[Stored records]
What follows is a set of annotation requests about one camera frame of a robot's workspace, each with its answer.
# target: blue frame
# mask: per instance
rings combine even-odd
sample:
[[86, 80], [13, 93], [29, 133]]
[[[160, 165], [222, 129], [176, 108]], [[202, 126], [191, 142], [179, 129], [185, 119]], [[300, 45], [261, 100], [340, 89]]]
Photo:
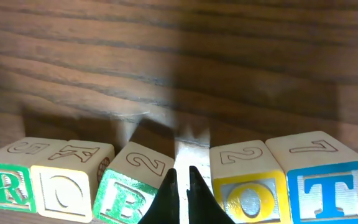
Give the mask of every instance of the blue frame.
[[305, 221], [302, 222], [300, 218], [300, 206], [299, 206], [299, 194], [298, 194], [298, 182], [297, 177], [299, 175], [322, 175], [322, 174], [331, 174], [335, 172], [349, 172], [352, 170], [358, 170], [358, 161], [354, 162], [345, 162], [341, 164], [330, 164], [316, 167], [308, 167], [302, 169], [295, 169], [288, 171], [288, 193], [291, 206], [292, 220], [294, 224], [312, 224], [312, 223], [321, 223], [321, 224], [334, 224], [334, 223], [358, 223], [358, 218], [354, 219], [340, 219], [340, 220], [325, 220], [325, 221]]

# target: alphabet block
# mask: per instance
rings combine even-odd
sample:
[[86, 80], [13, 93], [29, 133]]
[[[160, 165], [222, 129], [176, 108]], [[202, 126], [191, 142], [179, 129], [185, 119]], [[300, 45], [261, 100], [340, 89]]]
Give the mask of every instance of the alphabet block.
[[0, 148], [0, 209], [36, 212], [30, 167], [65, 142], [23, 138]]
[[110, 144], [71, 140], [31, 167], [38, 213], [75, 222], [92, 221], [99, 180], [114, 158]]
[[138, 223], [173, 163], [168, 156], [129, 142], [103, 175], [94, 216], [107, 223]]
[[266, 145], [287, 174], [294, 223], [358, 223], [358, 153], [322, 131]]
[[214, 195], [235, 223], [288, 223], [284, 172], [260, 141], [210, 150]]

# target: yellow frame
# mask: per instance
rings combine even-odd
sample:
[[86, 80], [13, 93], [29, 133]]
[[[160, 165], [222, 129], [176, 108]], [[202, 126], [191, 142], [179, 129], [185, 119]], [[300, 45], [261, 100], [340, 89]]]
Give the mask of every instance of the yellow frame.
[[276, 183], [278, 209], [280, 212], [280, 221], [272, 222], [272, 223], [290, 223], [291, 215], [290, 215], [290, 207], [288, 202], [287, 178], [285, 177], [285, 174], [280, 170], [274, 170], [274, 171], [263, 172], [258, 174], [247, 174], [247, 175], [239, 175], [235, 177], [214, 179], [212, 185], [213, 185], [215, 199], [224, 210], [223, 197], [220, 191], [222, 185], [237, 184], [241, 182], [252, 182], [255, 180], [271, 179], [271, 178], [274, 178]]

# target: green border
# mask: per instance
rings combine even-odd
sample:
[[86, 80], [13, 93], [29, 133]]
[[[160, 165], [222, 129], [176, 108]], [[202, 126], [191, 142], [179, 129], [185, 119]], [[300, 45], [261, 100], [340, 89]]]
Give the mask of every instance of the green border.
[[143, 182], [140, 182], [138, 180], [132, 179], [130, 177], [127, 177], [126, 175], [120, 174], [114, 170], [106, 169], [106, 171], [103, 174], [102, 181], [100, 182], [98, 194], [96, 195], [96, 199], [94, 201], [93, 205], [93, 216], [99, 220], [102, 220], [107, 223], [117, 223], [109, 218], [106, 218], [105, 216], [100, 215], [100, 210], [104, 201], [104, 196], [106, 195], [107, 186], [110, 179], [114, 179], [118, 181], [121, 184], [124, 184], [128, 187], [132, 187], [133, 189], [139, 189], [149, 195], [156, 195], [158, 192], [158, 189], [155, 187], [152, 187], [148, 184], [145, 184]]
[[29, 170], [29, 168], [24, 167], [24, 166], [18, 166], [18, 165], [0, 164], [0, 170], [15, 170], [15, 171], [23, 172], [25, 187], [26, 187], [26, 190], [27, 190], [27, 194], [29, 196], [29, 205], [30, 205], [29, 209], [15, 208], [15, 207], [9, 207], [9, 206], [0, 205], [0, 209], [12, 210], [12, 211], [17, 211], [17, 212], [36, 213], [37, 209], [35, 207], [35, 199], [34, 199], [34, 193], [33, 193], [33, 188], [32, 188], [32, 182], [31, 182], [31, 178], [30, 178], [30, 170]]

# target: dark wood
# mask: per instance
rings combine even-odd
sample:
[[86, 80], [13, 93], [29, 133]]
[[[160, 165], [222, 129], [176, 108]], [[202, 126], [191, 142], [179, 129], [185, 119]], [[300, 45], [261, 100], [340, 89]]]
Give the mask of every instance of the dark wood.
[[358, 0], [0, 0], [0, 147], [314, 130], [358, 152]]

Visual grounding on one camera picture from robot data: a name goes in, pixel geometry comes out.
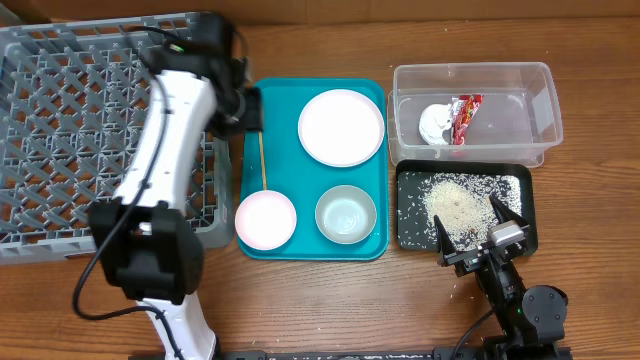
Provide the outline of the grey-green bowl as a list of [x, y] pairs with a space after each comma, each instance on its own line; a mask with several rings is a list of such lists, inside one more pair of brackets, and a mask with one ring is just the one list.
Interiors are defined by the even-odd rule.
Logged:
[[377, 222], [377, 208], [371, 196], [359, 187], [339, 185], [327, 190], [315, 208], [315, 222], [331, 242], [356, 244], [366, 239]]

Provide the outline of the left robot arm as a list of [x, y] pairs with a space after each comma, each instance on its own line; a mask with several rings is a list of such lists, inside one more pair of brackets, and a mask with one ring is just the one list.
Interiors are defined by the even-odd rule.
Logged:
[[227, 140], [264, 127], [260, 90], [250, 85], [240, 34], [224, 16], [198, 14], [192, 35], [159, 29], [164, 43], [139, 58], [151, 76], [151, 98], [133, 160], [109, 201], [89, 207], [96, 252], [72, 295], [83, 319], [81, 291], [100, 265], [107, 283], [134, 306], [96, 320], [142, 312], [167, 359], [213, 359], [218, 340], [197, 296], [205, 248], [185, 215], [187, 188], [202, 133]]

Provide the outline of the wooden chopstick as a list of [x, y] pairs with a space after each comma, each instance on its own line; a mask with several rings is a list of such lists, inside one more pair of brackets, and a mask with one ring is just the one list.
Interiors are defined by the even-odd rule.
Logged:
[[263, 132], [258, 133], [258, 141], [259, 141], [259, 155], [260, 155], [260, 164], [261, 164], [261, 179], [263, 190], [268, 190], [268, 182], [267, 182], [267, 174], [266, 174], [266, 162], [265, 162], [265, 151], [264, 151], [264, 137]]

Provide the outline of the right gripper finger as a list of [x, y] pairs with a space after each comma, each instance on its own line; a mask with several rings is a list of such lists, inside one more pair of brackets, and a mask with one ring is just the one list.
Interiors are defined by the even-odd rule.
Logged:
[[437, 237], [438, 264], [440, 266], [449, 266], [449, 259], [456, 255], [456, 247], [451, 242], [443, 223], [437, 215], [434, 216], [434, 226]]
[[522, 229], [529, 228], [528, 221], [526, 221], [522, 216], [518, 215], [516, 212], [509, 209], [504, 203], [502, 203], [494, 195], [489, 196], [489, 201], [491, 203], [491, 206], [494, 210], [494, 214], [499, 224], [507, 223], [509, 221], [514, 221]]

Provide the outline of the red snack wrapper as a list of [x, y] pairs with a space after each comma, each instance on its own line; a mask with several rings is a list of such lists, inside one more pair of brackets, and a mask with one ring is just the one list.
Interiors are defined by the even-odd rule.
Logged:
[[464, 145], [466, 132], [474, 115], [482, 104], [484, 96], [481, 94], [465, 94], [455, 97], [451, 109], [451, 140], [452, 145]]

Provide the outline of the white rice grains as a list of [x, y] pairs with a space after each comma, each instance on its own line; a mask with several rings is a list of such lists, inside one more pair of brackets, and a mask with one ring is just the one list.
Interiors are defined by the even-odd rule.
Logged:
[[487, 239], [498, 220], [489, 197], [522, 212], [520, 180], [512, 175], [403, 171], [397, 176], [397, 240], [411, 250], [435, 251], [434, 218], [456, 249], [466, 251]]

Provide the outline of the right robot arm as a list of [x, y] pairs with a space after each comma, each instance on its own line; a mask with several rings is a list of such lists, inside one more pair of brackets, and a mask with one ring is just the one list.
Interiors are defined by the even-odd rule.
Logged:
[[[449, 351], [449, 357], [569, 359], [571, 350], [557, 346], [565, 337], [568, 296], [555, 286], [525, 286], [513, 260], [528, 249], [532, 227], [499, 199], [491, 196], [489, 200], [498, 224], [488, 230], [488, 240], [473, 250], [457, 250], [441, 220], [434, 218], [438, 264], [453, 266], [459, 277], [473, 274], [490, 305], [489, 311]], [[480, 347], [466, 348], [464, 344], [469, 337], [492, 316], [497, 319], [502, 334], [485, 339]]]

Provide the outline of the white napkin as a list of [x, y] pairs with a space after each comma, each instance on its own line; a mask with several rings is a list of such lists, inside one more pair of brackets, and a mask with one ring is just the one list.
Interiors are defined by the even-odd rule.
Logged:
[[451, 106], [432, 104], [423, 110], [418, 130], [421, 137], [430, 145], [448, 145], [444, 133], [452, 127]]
* * *
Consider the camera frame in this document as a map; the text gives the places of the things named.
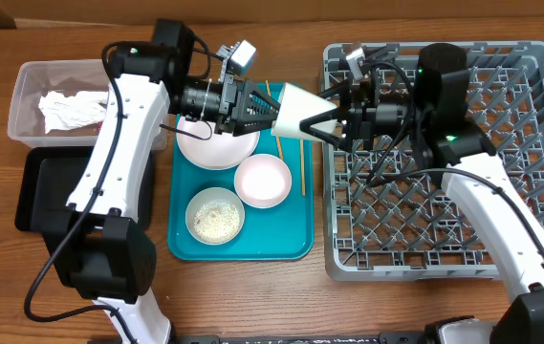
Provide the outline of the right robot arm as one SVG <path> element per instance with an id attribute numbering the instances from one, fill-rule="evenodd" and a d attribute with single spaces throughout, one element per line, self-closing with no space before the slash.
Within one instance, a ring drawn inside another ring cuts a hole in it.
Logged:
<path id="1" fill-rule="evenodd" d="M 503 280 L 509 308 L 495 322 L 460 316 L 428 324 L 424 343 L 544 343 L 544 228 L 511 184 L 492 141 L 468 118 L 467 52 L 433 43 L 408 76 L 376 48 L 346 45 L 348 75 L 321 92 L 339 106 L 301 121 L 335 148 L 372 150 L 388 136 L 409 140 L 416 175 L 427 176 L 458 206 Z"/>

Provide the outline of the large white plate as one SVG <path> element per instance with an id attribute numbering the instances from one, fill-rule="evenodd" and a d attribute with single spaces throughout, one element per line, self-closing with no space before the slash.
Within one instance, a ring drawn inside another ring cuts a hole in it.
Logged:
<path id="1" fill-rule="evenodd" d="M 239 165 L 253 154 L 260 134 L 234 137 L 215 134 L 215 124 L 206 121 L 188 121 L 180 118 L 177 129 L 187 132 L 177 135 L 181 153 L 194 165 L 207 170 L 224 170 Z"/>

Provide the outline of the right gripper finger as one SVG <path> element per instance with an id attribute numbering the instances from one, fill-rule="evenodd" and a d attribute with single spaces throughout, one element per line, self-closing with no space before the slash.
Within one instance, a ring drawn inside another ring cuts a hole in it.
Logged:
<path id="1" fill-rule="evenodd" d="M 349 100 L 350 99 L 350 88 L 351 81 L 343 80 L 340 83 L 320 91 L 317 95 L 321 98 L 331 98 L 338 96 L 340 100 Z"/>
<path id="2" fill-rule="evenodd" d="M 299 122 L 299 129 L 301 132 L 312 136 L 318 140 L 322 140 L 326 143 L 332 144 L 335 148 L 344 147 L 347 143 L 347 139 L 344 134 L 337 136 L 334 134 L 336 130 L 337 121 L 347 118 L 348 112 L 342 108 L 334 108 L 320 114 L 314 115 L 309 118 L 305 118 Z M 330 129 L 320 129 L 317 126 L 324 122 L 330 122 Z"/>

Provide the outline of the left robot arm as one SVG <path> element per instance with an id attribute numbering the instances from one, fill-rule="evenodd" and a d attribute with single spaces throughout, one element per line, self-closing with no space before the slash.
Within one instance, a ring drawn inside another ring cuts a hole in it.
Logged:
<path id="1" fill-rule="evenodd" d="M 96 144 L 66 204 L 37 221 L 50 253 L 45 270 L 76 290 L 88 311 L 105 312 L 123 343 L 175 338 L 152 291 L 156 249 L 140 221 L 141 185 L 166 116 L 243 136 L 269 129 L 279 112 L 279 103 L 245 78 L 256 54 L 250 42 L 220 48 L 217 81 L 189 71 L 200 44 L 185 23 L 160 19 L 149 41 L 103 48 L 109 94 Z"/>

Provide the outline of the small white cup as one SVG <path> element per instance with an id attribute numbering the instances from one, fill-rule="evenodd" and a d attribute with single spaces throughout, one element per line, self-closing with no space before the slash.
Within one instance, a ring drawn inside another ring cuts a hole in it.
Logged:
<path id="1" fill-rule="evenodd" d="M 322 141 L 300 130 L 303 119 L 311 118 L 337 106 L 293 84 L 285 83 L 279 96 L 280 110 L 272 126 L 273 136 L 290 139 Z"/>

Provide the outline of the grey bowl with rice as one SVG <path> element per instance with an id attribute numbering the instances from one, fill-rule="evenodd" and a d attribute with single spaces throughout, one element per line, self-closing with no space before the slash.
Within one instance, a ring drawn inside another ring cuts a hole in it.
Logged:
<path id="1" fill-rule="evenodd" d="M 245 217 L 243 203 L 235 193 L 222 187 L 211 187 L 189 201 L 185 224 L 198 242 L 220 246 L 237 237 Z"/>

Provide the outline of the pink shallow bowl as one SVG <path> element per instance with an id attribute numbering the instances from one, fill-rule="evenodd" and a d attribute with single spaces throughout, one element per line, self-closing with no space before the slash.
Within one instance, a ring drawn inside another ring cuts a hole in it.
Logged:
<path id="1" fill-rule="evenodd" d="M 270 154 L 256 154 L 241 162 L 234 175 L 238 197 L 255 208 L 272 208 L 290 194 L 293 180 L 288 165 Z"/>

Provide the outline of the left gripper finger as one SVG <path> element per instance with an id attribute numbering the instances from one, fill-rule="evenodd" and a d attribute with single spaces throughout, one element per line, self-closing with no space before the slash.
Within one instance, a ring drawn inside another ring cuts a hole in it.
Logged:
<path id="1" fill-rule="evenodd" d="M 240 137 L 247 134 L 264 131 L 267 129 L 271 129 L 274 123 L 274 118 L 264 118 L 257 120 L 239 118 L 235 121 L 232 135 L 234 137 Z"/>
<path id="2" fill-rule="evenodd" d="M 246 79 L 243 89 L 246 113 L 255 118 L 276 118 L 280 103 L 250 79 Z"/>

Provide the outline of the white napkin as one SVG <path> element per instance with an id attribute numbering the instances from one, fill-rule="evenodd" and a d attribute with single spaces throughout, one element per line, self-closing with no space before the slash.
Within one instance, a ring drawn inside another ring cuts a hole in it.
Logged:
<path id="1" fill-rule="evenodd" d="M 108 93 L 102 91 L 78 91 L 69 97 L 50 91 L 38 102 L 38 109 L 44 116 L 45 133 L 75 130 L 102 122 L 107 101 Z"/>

● Problem to work on: Whenever the word "rice" appears in a line above, copy that line.

● Answer space:
Provide the outline of the white rice grains as a list of [x, y] pairs with a space after each comma, each instance on its own line; a mask with several rings is a list of such lists, inside one more pair of brackets, and a mask with one ring is just the one list.
Provide the outline of the grey bowl with rice as one SVG <path> element per instance with an id attribute numbering the instances from one, fill-rule="evenodd" and a d attribute with single spaces throughout, one element per line, self-closing with no space before the slash.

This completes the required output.